Dependent	Nominal	Ordinal	Interval/Ratio
Nominal	X-tab	X-tab	Collapse I.V. & X-tab
Ordinal	X-tab or compare medians	X-tab or compare medians	Collapse I.V. & X-tab or compare medians
Interval/Ratio	X-tab & compare means or analysis of variance	X-tab & compare means or analysis of variance	Collapse both variables or scatterplot/regression

 
The Crosstabulation procedure (X-tab) works best when you have no more than three rows in the table. That means no more than three values for the dependent variable. Of course, you can always collapse rows to get this, or you can compare measures of central tendency (medians or means). It really does not matter how many columns you have, but you had better have few enough so that you have a sufficient number of cases in each cell. You can collapse columns to get this.

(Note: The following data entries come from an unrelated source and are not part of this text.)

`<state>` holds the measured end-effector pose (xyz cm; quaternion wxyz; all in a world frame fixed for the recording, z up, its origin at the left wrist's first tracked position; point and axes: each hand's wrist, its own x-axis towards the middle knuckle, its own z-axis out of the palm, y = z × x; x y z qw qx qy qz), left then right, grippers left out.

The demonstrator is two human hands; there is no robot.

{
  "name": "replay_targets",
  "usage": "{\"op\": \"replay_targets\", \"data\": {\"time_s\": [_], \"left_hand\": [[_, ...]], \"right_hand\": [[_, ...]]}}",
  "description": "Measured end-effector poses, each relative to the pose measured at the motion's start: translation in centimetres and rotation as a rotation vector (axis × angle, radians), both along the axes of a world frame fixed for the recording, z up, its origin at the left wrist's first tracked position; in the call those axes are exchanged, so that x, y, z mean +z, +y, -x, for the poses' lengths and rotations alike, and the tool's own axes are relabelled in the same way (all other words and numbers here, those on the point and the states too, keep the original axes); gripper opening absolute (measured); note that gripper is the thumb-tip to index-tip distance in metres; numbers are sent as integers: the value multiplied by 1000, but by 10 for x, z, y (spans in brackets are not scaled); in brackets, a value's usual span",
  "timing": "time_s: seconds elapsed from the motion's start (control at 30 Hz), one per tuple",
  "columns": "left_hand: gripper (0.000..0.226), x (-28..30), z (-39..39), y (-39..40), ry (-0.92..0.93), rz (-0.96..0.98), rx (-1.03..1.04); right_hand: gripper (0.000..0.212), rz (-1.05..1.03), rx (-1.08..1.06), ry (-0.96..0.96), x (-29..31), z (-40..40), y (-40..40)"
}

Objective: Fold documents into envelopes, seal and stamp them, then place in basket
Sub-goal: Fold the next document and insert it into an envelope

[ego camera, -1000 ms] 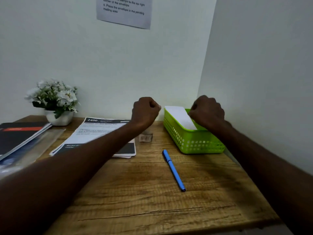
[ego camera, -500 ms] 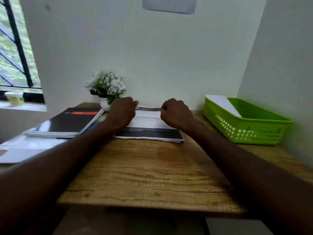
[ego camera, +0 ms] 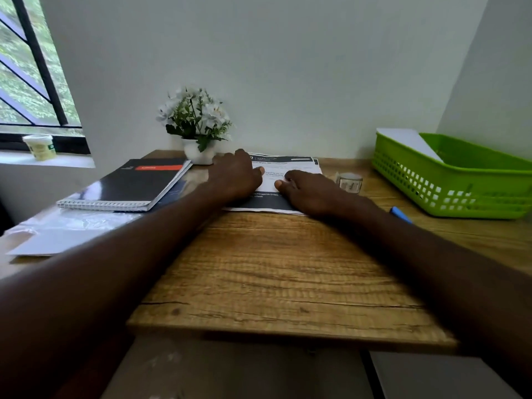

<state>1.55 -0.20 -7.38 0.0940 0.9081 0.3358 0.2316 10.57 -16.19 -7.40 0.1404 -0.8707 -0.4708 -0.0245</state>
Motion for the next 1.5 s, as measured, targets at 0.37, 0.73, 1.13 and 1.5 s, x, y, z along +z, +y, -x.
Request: {"op": "replay_targets", "data": {"time_s": [0.37,0.73,1.13,1.5], "left_hand": [[26,24,14,-1,-495,651,-25],[36,32,23,7,-550,924,14],[11,48,33,-9,-737,920,-188],[28,57,42,14,-909,754,-414]], "right_hand": [[62,72,-17,-23,-1,2,3],[62,59,7,-10,-2,0,0],[59,-166,55,-60,6,6,-7],[70,-1068,-185,333,46,-22,-16]]}}
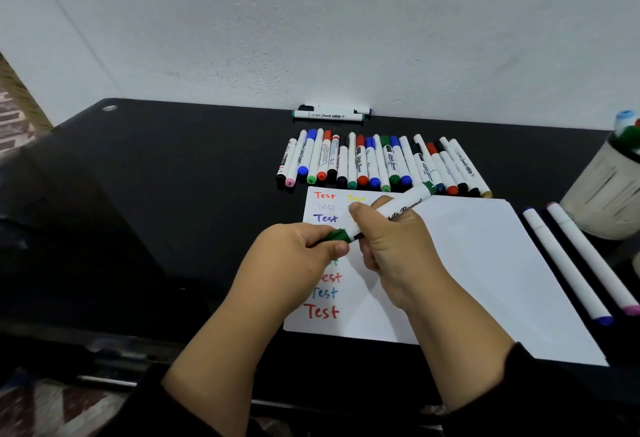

As we have noted earlier, you have a tradeoff here between what is desirable theoretically and what is practical. Theory might tell us that many values for the independent variable are needed for a complete understanding of how the dependent variable reacts to different values of the independent variable. But we may only have enough cases in the sample to have only three columns. Cells with just a few cases in them can radically alter percentage shifts if one or two cases are in one cell rather than in another on that row. So pay attention when cell frequencies get low. You may need to do some collapsing. As you will see later, tests of statistical significance help us to keep a handle on this. If the cell frequencies get too small, the shift will not come out to be statistically significant.

Corbett does a good job in talking about how to set up and read crosstabulations. So read the chapter to get that. We will, of course, go over examples in class. The key is setting it up correctly and then reading acoss each row, looking to see if the trends, if any, fit the relationship expected in the hypothesis.